I have an app written in C, and would like to use prepared statements to add documents to an index. However, manticore says “unknown command”

When I use “insert into table1 (id, title) values(1, ‘aaa’)”, then it succeeds.
Then I try the following prepared statement: “insert into table1 (id, title) values(?,?)”

This happens on the wire:

T 127.0.0.1:52662 → 127.0.0.1:9306 [AP] #158
…INSERT INTO table1 (id, title) VALUES(?,?)

T 127.0.0.1:9306 → 127.0.0.1:52662 [AP] #159
"…#08S01unknown command (code=22)

So the question is how to add documents safely to an index? I assume I just can’t or at least shouldn’t blindly concatenate the sql insert statement string as it contains untrusted input.

Manticore doesn’t support that part of the mysql protocol which is responsible for prepared statements, so you have to prepare a full query on the app’s side escaping the values properly.

Thank you for the response. Any plans to support it in future manticore releases?

It’s not in our nearest plans.

What are the current plans? Is prepared statement support among them? I could really use this feature.

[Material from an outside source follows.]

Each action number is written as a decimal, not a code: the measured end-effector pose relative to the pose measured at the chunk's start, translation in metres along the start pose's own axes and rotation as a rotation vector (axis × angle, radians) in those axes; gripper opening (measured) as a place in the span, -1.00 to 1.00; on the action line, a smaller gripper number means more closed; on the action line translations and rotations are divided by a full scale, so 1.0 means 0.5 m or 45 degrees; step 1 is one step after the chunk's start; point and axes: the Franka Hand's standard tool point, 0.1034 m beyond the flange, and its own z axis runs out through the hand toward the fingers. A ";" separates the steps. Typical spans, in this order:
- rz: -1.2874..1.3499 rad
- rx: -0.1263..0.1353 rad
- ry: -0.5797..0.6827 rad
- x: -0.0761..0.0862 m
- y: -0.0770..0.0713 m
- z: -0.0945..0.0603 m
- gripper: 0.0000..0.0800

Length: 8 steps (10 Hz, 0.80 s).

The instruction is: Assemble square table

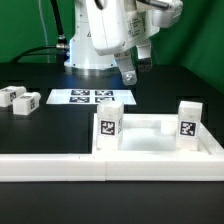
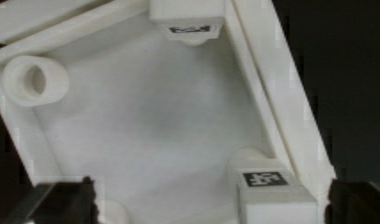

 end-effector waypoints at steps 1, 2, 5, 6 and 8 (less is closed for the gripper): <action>-0.025 -0.013 0.014 0.000 0.027 0.013 0.62; -0.114 -0.054 0.035 0.003 0.071 0.029 0.62; -0.268 -0.194 0.049 0.027 0.139 0.064 0.62; -0.268 -0.211 0.058 0.038 0.149 0.076 0.62; -0.225 -0.018 0.092 0.057 0.139 0.109 0.62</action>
Offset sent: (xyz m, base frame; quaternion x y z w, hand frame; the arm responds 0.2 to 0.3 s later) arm -0.0564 0.0196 -0.0215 -0.1410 0.0055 -0.1306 0.9813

it is still in the backlog

How about 2 years later? Are prepared statements in the plans? It would make my app much more secure, because I wouldn’t have to concatenate an sql statement where input comes from untrusted sources. Escaping data is still a very suboptimal solution.

There’s a PR from a non-core team member: feat(prepare): add logic for prepare statments by 0xfourzerofour · Pull Request #3431 · manticoresoftware/manticoresearch · GitHub
and the related issue: Prepared statements like in mysql · Issue #1124 · manticoresoftware/manticoresearch · GitHub.
However, it still needs more work.

If an enterprise really needs this extra security and is able to sponsor development by the core team, we’ll be glad to adjust our priorities and complete the task.